The goal is to get developers to clean up their coding and ultimately create more secure software free of prevalent programming errors that most often lead to the vulnerabilities used by cybercriminals. Heavy-hitters, such as Apple, Microsoft, Symantec, RSA, CERT, Mitre, Oracle, the Department of Homeland Security, and the National Security Agency, all had a hand in coming up with the list, which was released today along with specifics on how to mitigate these coding errors.
The Top 25 drew from Mitre's massive Common Weakness Enumeration (CWE) project that documents all types of software weaknesses; to date, the CWE has more than 700 of these flaws listed in its database. "There are hundreds of different kinds of weaknesses that are covered throughout CWE, some of them very obscure. The Top 25 helps developers and customers to focus on the ones that are considered to be the most dangerous at this time. It defines a bar for determining whether software can meet minimum requirements for security," says Steve Christey, who heads up the CWE for Mitre. "[And] it gives nonexperts a tool to get started on addressing this thorny problem at the source."
Chris Wysopal, a member of the group of 41 experts who came up with the list -- which he says is about half Web application flaws and half non-Web app flaws -- says these flaws are rarely tested before software goes out. "In a lot of software, almost none of this stuff is tested for," says the co-founder and CTO of Veracode, which provides application testing services. "A lot of software companies are not doing any security testing at all."
The ultimate goal of the project is to provide developers guidelines for writing inherently more secure code by avoiding these common flaws, and allowing customers to use the list as a foundation for their software purchasing requirements. The Top 25 also will provide a base for colleges teaching secure coding, as well as for employers to ensure their programmers are writing more secure applications.

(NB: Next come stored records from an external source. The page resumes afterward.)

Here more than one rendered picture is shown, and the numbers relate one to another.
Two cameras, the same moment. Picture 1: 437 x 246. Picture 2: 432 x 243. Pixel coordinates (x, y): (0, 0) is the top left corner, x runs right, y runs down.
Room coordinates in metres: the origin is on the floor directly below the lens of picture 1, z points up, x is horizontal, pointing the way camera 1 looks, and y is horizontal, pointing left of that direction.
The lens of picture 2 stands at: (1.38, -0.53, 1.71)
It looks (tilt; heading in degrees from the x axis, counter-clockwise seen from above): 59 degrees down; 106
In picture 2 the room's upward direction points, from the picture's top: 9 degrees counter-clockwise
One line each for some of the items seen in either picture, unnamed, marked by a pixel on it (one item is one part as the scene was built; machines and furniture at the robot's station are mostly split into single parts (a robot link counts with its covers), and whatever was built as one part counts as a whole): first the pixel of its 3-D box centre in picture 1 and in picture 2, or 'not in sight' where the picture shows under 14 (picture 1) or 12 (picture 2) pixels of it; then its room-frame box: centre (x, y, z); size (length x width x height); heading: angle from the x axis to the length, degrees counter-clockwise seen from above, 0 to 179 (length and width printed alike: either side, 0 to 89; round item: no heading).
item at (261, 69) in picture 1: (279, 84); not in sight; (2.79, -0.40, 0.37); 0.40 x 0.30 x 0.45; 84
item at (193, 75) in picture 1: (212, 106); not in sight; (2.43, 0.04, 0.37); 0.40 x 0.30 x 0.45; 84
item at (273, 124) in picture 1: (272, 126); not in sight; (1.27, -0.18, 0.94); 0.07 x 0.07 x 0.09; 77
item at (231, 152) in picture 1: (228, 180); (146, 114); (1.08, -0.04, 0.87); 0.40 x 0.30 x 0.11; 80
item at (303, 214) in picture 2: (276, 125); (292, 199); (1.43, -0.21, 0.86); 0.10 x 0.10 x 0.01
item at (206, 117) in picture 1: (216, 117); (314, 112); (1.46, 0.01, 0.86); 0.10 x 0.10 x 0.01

"No one has been able to point at a consensus until now of what was considered to be bad in software. This is a minimum set of what shouldn't be in software," says Wysopal, who expects organizations to begin using the list as the base for what software they will buy.
Veracode, as well as Fortify Software, says its testing tools to date root out most of the Top 25, and several state governments, including New York, plan to add the Top 25 to their software procurement language. According to SANS, the federal government's Common Criteria program also may add the Top 25 to its guidelines for secure software.
The flaws are organized into three categories -- insecure interaction between components, including errors in input validation, SQL injection, cross-site scripting, and cross-site request forgery; risky resource management, including buffer overflows, external control of critical state data, download of code without an integrity check, and improper initialization; and porous defenses, including improper access control, broken encryption algorithms, hard-coded passwords, and unnecessary privileges.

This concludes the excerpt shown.